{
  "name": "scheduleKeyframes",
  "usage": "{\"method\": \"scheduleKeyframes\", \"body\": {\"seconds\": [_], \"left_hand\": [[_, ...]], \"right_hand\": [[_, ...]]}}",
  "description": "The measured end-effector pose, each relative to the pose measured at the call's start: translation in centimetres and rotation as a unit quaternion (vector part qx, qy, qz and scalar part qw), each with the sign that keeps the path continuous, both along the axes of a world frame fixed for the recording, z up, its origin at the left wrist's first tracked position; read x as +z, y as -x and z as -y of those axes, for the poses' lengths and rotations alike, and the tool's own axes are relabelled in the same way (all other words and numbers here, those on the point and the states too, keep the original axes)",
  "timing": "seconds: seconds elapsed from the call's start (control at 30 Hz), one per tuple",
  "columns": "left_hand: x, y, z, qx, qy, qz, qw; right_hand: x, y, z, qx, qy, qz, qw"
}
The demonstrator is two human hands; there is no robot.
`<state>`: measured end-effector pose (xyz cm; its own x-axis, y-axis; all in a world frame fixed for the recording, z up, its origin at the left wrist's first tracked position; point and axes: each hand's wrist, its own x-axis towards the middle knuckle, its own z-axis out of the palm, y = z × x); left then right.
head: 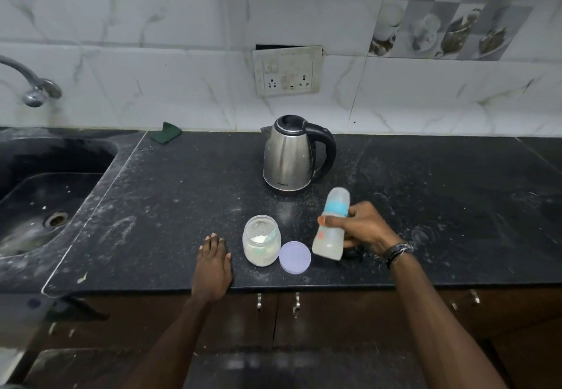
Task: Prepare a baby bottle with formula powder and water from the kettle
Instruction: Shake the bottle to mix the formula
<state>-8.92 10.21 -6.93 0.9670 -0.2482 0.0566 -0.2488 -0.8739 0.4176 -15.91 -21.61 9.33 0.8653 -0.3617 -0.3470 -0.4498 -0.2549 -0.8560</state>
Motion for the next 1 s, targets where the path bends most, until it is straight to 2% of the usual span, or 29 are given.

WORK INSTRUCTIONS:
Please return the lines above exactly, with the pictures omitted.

RESULT OF THIS EXERCISE:
{
  "name": "scheduleKeyframes",
  "usage": "{\"method\": \"scheduleKeyframes\", \"body\": {\"seconds\": [_], \"left_hand\": [[_, ...]], \"right_hand\": [[_, ...]]}}",
  "description": "The measured end-effector pose, each relative to the pose measured at the call's start: translation in centimetres and rotation as a unit quaternion (vector part qx, qy, qz and scalar part qw), each with the sign that keeps the path continuous, both along the axes of a world frame fixed for the recording, z up, its origin at the left wrist's first tracked position; read x as +z, y as -x and z as -y of those axes, for the poses' lengths and rotations alike, and the tool's own axes are relabelled in the same way (all other words and numbers here, those on the point and the states too, keep the original axes)",
  "timing": "seconds: seconds elapsed from the call's start (control at 30 Hz), one per tuple",
  "columns": "left_hand: x, y, z, qx, qy, qz, qw; right_hand: x, y, z, qx, qy, qz, qw"
}
The demonstrator is two human hands; there is no robot.
`<state>`: measured end-effector pose (xyz cm; its own x-axis, y-axis; all in a world frame fixed for the recording, z up, its origin at the left wrist's first tracked position; point and axes: each hand's wrist, its own x-axis towards the middle knuckle, its own z-axis out of the palm, y = z × x); left then right.
head: 
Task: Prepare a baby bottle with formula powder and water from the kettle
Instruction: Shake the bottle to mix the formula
<state>-8.92 10.21 -6.93 0.9670 -0.2482 0.0566 -0.2488 -0.8739 0.4176 -15.91 -21.61 9.33 0.8653 -0.3617 -0.3470 -0.4498 -0.2549 -0.8560</state>
Motion for the next 1 s, targets where the path bends most, until it is straight to 2% of the usual span, or 29 are given.

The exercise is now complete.